Casting porosity
As anyone who has ever built and tested prototype engines will vouch, apart from not getting the thing to fire and run, the next nightmare is the steady drip, drip, drip of a fluid on the dyno test bed's undertray.
Large leaks - whether oil or coolant - are, funnily enough, usually the easiest to solve, where a loose bolt or a forgotten hose clip are generally quickly dealt with. Worse by far though are the slight 'weeps' - the leaks that appear out of nowhere, travel down to a joint, run across the engine and down to the sump before finally spoiling your spotlessly clean drip tray underneath. Apart from the risk of fire, such a leak is annoying in a test cell, and unacceptable in a vehicle.
To the inexperienced it may look as though a gasket is not seating properly or that an 'O' ring has become dislodged. By now, however, the more experienced will be far less optimistic and will be suspecting a range of other causes - of which the worst possible is casting porosity.
Thanks to modern CAD methods and mould-flow casting programs, the integrity of metal castings is now better than ever.

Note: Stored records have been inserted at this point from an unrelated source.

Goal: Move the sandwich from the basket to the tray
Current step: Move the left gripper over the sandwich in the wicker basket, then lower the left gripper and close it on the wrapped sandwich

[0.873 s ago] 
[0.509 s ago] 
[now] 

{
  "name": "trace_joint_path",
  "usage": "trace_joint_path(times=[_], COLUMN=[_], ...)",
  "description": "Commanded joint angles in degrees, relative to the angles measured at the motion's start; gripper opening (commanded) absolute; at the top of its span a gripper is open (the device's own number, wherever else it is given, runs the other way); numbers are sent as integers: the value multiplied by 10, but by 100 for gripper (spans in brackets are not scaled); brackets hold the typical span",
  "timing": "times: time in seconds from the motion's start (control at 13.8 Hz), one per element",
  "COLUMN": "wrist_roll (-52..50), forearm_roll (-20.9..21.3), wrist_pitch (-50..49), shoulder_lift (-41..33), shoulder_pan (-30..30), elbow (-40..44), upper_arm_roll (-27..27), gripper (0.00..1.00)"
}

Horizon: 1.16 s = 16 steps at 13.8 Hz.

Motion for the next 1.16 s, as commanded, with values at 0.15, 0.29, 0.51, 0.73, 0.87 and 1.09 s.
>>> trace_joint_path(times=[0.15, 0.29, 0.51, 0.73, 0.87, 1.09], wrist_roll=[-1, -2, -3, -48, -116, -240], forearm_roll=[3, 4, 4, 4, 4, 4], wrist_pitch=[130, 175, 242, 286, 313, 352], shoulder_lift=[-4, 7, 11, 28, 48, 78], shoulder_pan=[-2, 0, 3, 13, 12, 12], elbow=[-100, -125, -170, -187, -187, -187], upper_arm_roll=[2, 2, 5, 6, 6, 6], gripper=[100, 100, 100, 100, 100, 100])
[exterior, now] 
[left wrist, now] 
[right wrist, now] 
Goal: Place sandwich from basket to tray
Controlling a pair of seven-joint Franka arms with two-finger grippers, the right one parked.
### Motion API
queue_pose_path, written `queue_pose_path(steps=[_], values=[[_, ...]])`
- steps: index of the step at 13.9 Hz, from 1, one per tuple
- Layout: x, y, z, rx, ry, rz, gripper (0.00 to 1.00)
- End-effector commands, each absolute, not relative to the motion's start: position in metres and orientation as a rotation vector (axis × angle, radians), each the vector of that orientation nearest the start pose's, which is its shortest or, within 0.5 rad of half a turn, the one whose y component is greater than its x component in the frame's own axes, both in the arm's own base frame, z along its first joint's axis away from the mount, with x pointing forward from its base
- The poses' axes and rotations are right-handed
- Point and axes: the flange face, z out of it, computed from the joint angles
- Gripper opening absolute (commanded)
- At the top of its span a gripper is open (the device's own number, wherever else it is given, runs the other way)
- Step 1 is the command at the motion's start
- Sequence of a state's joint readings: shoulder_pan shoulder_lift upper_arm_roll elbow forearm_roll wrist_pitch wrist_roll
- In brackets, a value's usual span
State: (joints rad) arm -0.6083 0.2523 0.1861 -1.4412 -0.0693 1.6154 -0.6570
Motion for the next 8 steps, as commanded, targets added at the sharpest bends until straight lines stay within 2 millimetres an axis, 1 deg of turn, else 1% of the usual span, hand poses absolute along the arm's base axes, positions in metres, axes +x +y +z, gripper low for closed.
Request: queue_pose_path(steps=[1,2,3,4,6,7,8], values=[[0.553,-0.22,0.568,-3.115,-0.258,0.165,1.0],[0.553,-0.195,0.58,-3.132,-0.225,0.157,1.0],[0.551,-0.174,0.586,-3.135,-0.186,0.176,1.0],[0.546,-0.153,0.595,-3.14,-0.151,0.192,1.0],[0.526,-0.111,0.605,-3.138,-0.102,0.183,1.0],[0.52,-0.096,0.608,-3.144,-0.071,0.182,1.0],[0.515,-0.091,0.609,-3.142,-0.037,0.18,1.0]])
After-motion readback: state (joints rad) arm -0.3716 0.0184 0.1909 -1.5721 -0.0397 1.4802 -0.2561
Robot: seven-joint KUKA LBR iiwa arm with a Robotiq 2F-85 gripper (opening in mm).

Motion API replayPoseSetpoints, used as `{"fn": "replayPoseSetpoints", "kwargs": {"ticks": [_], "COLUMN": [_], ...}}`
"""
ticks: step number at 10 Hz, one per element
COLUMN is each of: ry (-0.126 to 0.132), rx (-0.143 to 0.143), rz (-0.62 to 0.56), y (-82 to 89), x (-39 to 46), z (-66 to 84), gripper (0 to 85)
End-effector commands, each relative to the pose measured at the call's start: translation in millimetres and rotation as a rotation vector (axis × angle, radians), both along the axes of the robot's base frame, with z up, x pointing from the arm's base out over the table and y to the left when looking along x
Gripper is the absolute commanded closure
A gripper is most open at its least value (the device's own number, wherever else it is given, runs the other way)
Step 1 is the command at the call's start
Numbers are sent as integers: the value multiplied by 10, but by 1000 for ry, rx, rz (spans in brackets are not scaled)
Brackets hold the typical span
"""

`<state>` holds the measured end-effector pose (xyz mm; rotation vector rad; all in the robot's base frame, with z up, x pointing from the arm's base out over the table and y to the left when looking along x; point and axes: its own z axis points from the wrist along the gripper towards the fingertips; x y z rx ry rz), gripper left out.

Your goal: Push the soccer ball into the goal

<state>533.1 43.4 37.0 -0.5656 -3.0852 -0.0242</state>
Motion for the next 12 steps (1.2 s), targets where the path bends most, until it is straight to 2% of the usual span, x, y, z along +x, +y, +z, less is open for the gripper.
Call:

Low-pressure casting techniques, improved metallurgy and better understanding of the processes involved have combined to produce components that are approaching the quality in some cases of that of billet machined parts. For production parts, the skills and efforts required, as well as the costs - together with some trial and error - will eventually produce a casting free of porosity.
But for prototypes with limited budgets, for most of us the only sensible approach is one of caution and to seal any potential porosity from new. One such process used for almost 50 years is that provided by Impregnation Services of Lancashire, England.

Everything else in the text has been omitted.